Stored data:
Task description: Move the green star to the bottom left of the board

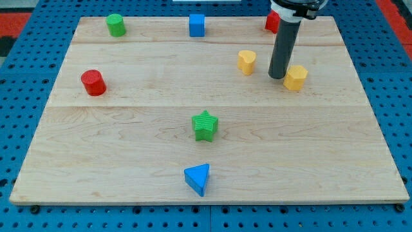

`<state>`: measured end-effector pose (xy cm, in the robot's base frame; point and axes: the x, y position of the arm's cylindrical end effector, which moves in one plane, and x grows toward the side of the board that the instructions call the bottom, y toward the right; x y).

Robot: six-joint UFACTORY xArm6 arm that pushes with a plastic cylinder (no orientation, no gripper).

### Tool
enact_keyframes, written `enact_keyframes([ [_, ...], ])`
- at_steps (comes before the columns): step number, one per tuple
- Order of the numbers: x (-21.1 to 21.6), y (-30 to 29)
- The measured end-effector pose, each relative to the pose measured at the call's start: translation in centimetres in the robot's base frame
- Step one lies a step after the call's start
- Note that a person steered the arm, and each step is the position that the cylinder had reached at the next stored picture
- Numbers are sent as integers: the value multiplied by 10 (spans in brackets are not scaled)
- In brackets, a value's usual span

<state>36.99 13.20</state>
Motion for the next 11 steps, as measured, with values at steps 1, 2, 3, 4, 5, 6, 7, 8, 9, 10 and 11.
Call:
enact_keyframes([
  [1,0,0],
  [2,-19,0],
  [3,-29,-9],
  [4,-29,-46],
  [5,-46,-60],
  [6,-63,-60],
  [7,-80,-60],
  [8,-92,-59],
  [9,-85,-59],
  [10,-48,-59],
  [11,-3,-59],
])
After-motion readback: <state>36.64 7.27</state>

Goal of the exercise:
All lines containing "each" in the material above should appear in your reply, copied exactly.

Reply:
- The measured end-effector pose, each relative to the pose measured at the call's start: translation in centimetres in the robot's base frame
- Note that a person steered the arm, and each step is the position that the cylinder had reached at the next stored picture

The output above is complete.